The efficacy of highly active antiretroviral treatment (HAART) in HIV-1 disease may vary between nucleoside-naive and experienced patients as well as between patients with different viral phenotypes and in different stages of disease.


To investigate variables of importance for successful long-term viral suppression by analysing virological, clinical and immunological characteristics at initiation of protease inhibitor treatment on suppression of HIV RNA over 1 year.


An open, non-randomized, observational clinical study.


Venhälsan, Department of Dermatovenereology, Söder Hospital, Stockholm, Sweden.


A total of 147 unselected advanced patients with known HIV-1 infection for a mean of 7 years, of whom 37% had AIDS and who started treatment with a protease inhibitor during 1996.


All patients received HAART with at least two nucleoside analogues in combination with either indinavir (81%) or ritonavir (19%). The majority (77%) had been previously treated with nucleoside analogues for a mean of 39 months.

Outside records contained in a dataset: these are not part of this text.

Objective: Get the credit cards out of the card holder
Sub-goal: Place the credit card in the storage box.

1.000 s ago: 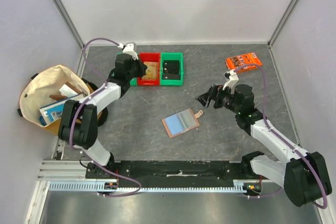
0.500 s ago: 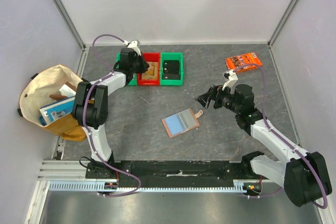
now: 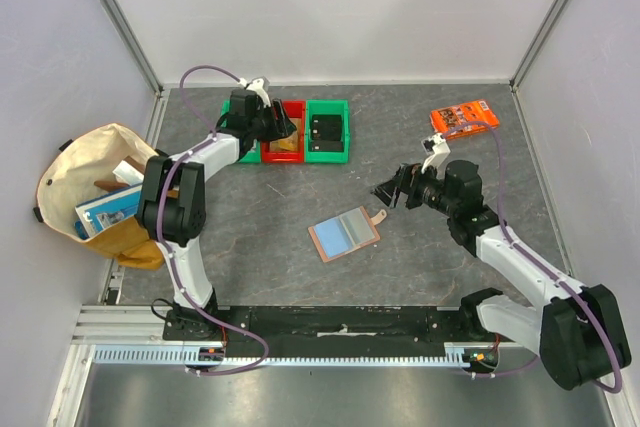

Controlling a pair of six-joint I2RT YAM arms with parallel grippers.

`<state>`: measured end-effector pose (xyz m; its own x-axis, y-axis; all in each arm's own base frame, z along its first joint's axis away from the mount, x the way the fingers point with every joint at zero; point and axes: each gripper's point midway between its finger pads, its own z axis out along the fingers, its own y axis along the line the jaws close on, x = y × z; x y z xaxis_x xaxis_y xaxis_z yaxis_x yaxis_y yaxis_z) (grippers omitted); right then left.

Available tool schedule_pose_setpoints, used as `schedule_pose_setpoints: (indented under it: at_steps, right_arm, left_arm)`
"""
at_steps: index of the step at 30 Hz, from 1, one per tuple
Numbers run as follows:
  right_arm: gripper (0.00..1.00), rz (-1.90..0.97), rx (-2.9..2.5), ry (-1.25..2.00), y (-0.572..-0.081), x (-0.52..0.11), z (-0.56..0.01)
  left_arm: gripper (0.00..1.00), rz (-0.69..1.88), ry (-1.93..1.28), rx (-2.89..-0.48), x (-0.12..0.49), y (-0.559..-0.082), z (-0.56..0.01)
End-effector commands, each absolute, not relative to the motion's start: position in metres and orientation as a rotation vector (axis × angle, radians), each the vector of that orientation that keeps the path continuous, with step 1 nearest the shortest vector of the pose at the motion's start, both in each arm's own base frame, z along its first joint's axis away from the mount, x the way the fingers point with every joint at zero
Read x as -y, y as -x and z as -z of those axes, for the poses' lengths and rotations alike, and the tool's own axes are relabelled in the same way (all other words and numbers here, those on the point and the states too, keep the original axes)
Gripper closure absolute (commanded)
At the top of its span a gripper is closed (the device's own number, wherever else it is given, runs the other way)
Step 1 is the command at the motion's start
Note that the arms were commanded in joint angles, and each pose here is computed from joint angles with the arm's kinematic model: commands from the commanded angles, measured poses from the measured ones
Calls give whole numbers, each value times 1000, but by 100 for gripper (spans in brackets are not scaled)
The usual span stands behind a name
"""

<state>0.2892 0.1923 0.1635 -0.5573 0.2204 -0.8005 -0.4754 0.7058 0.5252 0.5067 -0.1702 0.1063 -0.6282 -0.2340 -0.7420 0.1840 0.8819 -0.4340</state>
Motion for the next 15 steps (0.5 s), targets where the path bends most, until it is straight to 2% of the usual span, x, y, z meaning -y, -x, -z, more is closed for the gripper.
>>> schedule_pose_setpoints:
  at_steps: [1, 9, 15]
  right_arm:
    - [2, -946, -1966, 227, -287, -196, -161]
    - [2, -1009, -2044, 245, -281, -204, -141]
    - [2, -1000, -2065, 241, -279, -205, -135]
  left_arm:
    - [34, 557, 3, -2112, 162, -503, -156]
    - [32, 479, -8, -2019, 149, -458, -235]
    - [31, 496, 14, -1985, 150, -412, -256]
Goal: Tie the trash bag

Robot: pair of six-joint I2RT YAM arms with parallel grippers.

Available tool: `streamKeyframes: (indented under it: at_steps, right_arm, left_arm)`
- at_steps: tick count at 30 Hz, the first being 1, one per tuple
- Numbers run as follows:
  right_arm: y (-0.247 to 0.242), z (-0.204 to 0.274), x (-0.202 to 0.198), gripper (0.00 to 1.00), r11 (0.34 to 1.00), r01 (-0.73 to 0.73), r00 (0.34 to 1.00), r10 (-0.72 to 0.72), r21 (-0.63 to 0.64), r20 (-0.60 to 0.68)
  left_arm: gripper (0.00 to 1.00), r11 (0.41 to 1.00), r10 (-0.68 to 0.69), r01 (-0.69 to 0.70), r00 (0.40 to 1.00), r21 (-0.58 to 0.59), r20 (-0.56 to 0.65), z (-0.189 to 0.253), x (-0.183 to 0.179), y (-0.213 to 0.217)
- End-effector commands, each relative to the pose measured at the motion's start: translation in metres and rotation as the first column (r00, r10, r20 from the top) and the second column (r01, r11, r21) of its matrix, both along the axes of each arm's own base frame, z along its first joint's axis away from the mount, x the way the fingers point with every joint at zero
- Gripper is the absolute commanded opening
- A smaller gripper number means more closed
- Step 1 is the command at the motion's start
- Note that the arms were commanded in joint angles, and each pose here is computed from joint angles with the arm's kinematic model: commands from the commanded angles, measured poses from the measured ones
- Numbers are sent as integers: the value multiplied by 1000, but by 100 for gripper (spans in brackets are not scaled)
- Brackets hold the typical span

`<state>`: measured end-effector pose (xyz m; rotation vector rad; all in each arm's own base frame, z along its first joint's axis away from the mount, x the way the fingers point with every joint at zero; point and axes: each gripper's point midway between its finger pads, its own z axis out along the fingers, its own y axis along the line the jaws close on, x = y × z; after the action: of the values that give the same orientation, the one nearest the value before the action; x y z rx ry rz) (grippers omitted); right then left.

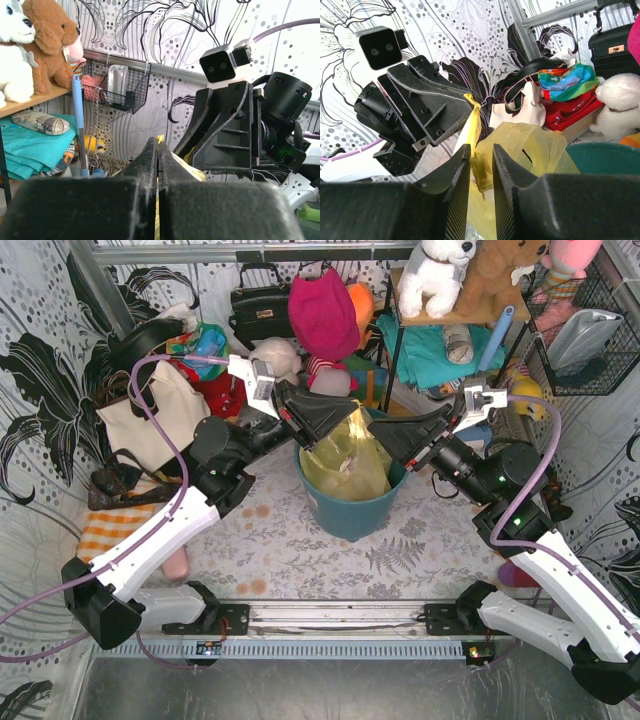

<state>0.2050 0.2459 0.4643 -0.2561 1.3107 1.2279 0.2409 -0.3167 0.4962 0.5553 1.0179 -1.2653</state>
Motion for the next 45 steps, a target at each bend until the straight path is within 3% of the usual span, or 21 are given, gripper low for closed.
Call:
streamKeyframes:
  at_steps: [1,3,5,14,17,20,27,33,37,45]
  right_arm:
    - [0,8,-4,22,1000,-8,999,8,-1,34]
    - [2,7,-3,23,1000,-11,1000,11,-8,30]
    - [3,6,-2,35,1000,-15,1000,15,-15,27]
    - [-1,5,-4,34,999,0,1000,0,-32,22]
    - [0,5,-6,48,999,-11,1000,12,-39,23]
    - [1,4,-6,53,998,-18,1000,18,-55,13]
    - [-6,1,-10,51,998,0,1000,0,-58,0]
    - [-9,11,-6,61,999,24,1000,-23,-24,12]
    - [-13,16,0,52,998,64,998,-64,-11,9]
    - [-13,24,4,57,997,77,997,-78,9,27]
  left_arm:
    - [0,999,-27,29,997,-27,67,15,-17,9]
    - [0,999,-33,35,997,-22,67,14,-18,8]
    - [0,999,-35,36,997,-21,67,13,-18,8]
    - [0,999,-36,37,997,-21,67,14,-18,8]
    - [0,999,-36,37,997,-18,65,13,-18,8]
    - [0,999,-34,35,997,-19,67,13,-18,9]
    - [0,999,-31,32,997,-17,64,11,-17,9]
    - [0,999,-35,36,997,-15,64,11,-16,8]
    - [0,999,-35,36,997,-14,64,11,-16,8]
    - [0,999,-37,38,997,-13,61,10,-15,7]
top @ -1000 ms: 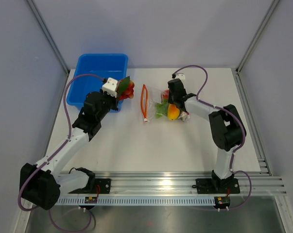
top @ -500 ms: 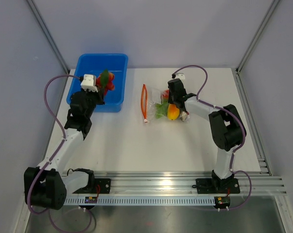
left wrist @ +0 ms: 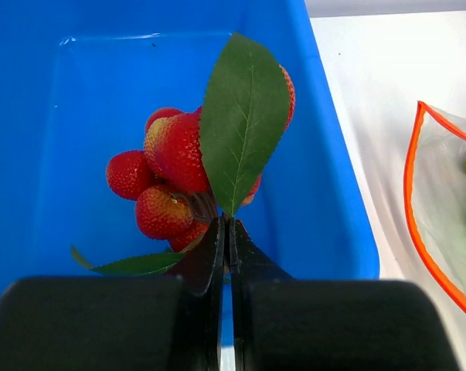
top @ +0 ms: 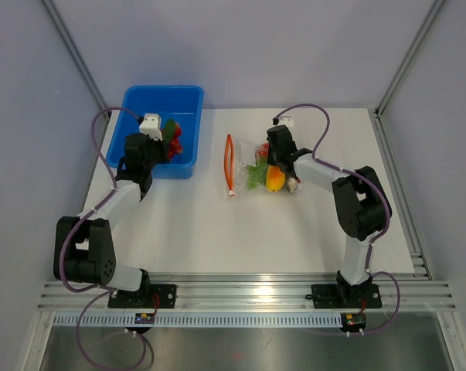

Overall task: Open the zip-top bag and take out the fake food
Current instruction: Place the fake fruit in the bin.

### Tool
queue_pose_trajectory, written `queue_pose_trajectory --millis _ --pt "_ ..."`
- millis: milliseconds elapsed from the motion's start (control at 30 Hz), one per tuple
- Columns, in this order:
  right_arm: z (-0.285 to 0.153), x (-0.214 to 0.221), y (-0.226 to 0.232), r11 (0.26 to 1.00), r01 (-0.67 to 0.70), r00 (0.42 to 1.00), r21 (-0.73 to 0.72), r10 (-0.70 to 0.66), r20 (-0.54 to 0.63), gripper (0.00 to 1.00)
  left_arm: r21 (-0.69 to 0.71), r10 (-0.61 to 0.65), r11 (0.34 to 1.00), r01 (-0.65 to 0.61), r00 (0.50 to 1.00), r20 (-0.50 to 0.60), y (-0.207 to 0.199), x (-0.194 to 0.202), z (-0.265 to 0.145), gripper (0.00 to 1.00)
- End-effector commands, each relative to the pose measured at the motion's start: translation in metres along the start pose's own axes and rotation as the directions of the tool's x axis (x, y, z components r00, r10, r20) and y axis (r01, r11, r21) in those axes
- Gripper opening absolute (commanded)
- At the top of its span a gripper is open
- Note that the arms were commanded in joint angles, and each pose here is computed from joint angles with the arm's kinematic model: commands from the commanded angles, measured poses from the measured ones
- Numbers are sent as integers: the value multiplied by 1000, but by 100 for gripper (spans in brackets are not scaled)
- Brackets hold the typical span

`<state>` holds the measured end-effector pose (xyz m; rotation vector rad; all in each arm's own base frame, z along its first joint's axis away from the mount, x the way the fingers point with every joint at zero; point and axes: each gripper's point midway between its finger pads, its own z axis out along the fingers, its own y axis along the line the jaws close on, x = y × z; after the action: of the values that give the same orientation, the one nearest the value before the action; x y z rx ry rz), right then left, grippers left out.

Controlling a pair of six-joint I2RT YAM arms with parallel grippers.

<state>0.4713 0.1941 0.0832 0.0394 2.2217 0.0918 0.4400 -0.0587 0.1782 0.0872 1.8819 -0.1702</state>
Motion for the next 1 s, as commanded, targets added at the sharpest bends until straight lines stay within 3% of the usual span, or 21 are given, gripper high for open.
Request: queue_pose_trajectory --millis 0,133,267,333,500,733,967 --pt "-11 -10 -3 1000 3 1000 -13 -3 16 0 -14 17 1000 -16 995 102 4 -43 8 0" --pt "-11 -11 -2 1000 1 1000 -15 0 18 0 -27 -5 1000 6 999 42 8 -33 16 9" --pt "-11 -10 -1 1000 4 1000 -20 -3 15 0 -62 -20 998 20 1000 2 15 -26 26 43" --pt "-11 -11 -1 1000 3 1000 -18 -2 19 0 -74 -23 997 22 1000 -6 19 -24 27 52" --pt "-13 -13 -1 1000 -1 1000 -25 2 29 0 -35 -20 999 21 999 48 14 -30 13 60" --pt "-16 -14 -4 1000 -4 999 -20 4 41 0 123 68 986 -109 952 298 -47 -62 -47 64" --pt "-23 -18 -10 1000 4 998 -3 -4 67 0 339 216 872 -352 900 378 -129 -43 -78 64"
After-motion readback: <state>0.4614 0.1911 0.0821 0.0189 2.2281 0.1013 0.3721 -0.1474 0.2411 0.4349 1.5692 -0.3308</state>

CD4+ lymphocyte count, plasma HIV-1 RNA, viral phenotype and HIV-1 coreceptor CCR-5 genotype at baseline. Viral load and CD4+ lymphocyte count were determined every 3 months.

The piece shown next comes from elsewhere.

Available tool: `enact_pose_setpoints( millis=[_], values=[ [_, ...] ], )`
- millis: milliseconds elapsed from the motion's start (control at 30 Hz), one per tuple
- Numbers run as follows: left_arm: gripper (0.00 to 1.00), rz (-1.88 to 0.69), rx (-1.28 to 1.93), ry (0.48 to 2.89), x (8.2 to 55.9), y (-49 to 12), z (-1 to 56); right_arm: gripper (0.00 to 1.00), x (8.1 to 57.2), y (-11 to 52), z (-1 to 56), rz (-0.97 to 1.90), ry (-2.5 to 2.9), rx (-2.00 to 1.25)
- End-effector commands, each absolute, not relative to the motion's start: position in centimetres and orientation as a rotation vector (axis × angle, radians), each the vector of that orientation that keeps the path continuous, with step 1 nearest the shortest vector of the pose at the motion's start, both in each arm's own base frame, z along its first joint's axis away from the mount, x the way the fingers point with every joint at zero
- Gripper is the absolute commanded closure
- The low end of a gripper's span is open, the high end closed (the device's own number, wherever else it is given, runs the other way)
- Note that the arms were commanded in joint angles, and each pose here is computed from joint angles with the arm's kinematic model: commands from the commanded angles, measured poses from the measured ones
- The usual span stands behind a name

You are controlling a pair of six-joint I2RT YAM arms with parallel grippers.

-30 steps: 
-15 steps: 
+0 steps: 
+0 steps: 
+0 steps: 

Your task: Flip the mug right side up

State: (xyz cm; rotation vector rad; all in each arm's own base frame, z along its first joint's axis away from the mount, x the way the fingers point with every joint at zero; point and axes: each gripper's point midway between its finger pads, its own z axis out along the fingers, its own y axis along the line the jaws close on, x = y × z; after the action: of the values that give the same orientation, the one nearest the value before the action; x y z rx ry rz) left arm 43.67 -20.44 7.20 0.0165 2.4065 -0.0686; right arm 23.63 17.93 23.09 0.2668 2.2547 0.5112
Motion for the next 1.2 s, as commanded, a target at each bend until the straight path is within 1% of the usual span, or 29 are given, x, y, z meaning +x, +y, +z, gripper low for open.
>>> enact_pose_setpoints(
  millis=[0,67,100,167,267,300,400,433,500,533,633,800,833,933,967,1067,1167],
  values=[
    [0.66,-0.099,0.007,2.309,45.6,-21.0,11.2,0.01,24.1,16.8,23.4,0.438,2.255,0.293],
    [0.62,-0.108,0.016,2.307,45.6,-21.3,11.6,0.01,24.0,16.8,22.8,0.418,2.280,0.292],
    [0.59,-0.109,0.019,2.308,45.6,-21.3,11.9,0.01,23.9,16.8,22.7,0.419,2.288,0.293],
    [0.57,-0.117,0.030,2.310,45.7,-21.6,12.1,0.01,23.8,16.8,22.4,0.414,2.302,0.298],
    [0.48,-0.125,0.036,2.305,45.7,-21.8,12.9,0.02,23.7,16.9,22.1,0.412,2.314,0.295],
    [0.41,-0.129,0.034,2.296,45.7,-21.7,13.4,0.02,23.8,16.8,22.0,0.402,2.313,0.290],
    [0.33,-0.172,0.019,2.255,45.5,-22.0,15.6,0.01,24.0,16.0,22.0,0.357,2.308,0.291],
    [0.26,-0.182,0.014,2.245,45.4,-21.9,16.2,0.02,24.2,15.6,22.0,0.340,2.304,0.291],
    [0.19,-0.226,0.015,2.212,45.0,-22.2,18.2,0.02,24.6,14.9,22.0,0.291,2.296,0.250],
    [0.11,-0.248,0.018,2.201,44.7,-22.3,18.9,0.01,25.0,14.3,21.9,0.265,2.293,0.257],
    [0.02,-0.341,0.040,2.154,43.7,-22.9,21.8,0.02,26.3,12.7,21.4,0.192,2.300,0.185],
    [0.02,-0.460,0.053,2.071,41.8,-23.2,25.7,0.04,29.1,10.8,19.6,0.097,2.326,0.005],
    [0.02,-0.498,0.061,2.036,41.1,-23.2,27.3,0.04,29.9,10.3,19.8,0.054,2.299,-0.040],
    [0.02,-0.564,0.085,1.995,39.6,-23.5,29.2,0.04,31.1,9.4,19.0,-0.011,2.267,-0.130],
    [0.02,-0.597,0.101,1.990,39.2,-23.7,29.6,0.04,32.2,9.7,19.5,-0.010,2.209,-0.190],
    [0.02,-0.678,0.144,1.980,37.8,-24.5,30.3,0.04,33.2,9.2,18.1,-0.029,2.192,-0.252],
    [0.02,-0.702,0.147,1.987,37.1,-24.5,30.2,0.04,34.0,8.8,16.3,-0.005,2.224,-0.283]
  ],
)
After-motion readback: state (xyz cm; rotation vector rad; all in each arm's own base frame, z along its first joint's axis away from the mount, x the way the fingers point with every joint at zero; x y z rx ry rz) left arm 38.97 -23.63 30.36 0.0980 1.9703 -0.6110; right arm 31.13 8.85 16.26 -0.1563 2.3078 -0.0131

Patients were analysed on an intention-to-treat basis. The mean CD4+ lymphocyte count at baseline was 170 x 10(6)/l and the median viral load was 68 600 copies/ml. Heterozygosity for the delta32 deletion of the CCR-5 gene (delta32/wt) was found in 27%. MT-2 positive virus (syncytium-inducing) was isolated in 46%. Logistic regression revealed that nucleoside analogue experience and baseline log10 HIV-1 RNA were the only factors independently related to plasma HIV-1 RNA levels below 500 copies/ml after 1 year of treatment, which was found in 69%.


The virological outcome after 1 year of HAART was strongly correlated to prior treatment history and baseline viral load, whereas CD4+ lymphocyte count, CCR-5 genotype and viral biological phenotype had less influence. The long-term antiviral efficacy of HAART was lowest in individuals with previous nucleoside analogue treatment and a high baseline viral load. In these individuals an even more aggressive treatment should be considered.